— Brief —
All entries must be given again in full, exactly as they were supplied.

(Extracted records)
____

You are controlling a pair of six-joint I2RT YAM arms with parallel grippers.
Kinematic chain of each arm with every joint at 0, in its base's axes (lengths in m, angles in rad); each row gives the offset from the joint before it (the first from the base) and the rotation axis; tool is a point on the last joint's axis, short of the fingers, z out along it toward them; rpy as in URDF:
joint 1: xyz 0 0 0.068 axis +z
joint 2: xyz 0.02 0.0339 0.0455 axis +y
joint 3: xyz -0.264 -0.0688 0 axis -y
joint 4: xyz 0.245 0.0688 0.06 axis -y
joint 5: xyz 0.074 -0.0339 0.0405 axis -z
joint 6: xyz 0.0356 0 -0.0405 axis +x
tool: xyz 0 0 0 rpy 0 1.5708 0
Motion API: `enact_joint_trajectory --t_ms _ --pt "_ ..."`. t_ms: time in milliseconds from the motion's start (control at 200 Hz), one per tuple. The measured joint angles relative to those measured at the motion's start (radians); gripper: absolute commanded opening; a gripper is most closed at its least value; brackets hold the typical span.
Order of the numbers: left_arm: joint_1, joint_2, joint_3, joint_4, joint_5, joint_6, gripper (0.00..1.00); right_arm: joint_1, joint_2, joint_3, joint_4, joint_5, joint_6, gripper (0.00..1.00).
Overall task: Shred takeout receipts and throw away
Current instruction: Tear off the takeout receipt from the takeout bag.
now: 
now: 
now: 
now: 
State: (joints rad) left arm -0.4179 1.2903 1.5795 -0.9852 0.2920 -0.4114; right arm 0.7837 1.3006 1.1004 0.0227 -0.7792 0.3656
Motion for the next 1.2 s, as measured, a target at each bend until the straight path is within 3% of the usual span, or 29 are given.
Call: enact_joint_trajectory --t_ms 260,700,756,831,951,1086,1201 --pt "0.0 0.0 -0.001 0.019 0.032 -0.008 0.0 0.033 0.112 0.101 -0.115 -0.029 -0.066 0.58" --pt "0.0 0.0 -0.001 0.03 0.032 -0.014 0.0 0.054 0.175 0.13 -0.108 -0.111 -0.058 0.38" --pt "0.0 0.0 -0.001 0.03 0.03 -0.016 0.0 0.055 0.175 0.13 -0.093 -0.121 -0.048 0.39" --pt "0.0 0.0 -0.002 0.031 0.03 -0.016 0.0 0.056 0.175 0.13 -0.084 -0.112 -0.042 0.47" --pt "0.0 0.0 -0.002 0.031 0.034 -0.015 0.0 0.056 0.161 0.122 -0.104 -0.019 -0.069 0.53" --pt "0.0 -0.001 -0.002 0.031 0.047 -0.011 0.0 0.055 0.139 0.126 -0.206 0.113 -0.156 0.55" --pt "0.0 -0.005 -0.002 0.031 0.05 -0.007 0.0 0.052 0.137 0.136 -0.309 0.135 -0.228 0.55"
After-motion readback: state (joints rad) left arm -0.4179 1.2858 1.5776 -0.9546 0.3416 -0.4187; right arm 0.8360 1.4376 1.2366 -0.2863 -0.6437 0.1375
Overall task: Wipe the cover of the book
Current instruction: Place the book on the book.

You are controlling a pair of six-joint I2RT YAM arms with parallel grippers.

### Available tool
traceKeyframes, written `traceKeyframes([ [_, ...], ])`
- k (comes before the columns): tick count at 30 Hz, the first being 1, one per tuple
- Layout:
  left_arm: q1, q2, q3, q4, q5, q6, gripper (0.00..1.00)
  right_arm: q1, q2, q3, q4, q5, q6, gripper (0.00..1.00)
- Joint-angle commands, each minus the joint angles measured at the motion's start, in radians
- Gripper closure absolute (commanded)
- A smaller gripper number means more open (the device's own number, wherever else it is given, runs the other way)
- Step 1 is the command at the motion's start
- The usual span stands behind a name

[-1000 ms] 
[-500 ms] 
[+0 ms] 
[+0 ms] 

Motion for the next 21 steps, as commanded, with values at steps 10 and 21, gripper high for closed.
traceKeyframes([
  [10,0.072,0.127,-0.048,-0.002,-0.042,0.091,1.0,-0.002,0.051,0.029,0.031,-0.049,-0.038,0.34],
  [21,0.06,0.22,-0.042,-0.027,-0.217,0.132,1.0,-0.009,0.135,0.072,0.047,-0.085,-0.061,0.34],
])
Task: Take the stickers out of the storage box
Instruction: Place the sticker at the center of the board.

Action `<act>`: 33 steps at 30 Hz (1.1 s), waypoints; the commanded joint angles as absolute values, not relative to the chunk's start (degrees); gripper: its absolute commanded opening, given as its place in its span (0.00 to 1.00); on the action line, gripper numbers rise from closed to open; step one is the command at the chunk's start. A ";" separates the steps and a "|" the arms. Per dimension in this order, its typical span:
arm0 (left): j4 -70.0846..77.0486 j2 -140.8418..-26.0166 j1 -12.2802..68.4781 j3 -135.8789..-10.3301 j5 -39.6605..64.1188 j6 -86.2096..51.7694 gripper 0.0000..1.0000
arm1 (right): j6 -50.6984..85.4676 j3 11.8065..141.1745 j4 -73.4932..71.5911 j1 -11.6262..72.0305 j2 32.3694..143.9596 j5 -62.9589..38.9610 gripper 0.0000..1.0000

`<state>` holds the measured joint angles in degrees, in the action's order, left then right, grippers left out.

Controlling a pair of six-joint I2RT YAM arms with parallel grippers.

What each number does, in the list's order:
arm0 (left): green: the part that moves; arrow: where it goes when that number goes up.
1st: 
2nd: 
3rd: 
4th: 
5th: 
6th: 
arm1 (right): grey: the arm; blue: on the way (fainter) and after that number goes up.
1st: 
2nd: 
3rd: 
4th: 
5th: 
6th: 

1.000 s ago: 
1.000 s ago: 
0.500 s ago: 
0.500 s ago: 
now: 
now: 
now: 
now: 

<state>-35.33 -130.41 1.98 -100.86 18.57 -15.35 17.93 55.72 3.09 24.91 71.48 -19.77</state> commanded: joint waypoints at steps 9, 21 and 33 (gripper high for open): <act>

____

— Solution to this exercise —
You are controlling a pair of six-joint I2RT YAM arms with parallel grippers.
Kinematic chain of each arm with every joint at 0, in its base's axes (lengths in m, angles in rad); each row gives the offset from the joint before it (the first from the base) and the rotation axis; tool is a point on the last joint's axis, short of the fingers, z out along it toward them; rpy as in URDF:
joint 1: xyz 0 0 0.068 axis +z
joint 2: xyz 0.02 0.0339 0.0455 axis +y
joint 3: xyz -0.264 -0.0688 0 axis -y
joint 4: xyz 0.245 0.0688 0.06 axis -y
joint 5: xyz 0.074 -0.0339 0.0405 axis -z
joint 6: xyz 0.0356 0 -0.0405 axis +x
tool: xyz 0 0 0 rpy 0 1.5708 0
Motion API: `enact_joint_trajectory --t_ms _ --pt "_ ..."`. t_ms: time in milliseconds from the motion's start (control at 200 Hz), one per tuple. The measured joint angles relative to those measured at the motion's start (radians); gripper: absolute commanded opening; a gripper is most closed at its least value; brackets hold the typical span.
Order of the numbers: left_arm: joint_1, joint_2, joint_3, joint_4, joint_5, joint_6, gripper (0.00..1.00); right_arm: joint_1, joint_2, joint_3, joint_4, joint_5, joint_6, gripper (0.00..1.00).
Overall task: Shred takeout receipts and throw away
Current instruction: Tear off the takeout receipt from the takeout bag.
now: 
now: 
now: 
now: 
State: (joints rad) left arm -0.4179 1.2903 1.5795 -0.9852 0.2920 -0.4114; right arm 0.7837 1.3006 1.1004 0.0227 -0.7792 0.3656
Motion for the next 1.2 s, as measured, a target at each bend until the straight path is within 3% of the usual span, or 29 are given.
Call: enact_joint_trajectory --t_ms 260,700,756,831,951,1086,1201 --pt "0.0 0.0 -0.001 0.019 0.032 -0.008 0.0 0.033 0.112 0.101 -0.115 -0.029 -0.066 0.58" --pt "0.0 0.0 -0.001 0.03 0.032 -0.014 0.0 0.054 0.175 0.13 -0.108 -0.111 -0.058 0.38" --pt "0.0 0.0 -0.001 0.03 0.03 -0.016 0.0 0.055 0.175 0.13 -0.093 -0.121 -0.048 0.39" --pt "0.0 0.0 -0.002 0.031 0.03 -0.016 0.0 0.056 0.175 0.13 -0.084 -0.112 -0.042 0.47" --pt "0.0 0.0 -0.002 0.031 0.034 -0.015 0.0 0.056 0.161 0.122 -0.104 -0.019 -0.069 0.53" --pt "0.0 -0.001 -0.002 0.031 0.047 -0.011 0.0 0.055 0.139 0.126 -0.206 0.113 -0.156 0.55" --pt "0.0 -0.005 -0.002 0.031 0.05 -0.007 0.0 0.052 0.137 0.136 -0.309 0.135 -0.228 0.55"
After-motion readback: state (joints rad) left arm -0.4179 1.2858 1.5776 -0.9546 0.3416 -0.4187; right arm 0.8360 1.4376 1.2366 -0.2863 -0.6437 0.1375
Overall task: Wipe the cover of the book
Current instruction: Place the book on the book.

You are controlling a pair of six-joint I2RT YAM arms with parallel grippers.

### Available tool
traceKeyframes, written `traceKeyframes([ [_, ...], ])`
- k (comes before the columns): tick count at 30 Hz, the first being 1, one per tuple
- Layout:
  left_arm: q1, q2, q3, q4, q5, q6, gripper (0.00..1.00)
  right_arm: q1, q2, q3, q4, q5, q6, gripper (0.00..1.00)
- Joint-angle commands, each minus the joint angles measured at the motion's start, in radians
- Gripper closure absolute (commanded)
- A smaller gripper number means more open (the device's own number, wherever else it is given, runs the other way)
- Step 1 is the command at the motion's start
- The usual span stands behind a name

[-1000 ms] 
[-500 ms] 
[+0 ms] 
[+0 ms] 

Motion for the next 21 steps, as commanded, with values at steps 10 and 21, gripper high for closed.
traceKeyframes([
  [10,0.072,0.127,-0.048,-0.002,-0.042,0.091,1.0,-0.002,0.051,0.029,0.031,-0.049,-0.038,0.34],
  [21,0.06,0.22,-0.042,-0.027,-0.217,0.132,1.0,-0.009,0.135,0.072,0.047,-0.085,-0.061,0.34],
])
Task: Take the stickers out of the storage box
Instruction: Place the sticker at the center of the board.

Action `<act>`: 33 steps at 30 Hz (1.1 s), waypoints; the commanded joint angles as absolute values, not relative to the chunk's start (degrees); gripper: its absolute commanded opening, given as its place in its span (0.00 to 1.00); on the action line, gripper numbers rise from closed to open; step one is the command at the chunk's start. A ";" separates the steps and a "|" the arms. Per dimension in this order, its typical span:
arm0 (left): j4 -70.0846..77.0486 j2 -140.8418..-26.0166 j1 -12.2802..68.4781 j3 -135.8789..-10.3301 j5 -39.6605..64.1188 j6 -86.2096..51.7694 gripper 0.0000..1.0000
arm1 (right): j6 -50.6984..85.4676 j3 11.8065..141.1745 j4 -73.4932..71.5911 j1 -11.6262..72.0305 j2 32.3694..143.9596 j5 -62.9589..38.9610 gripper 0.0000..1.0000

`<state>` holds the measured joint angles in degrees, in the action's order, left then right, grippers left out.

Controlling a pair of six-joint I2RT YAM arms with parallel grippers.

What each number does, in the list's order:
arm0 (left): green: the part that moves; arrow: where it goes when that number goes up.
1st: 
2nd: 
3rd: 
4th: 
5th: 
6th: 
arm1 (right): grey: the arm; blue: on the way (fainter) and after that number goes up.
1st: 
2nd: 
3rd: 
4th: 
5th: 
6th: 

1.000 s ago: 
1.000 s ago: 
0.500 s ago: 
0.500 s ago: 
now: 
now: 
now: 
now: 

<state>-35.33 -130.41 1.98 -100.86 18.57 -15.35 17.93 55.72 3.09 24.91 71.48 -19.77</state> commanded: joint waypoints at steps 9, 21 and 33 (gripper high for open): <act>

Nothing else is needed, and the exercise is over.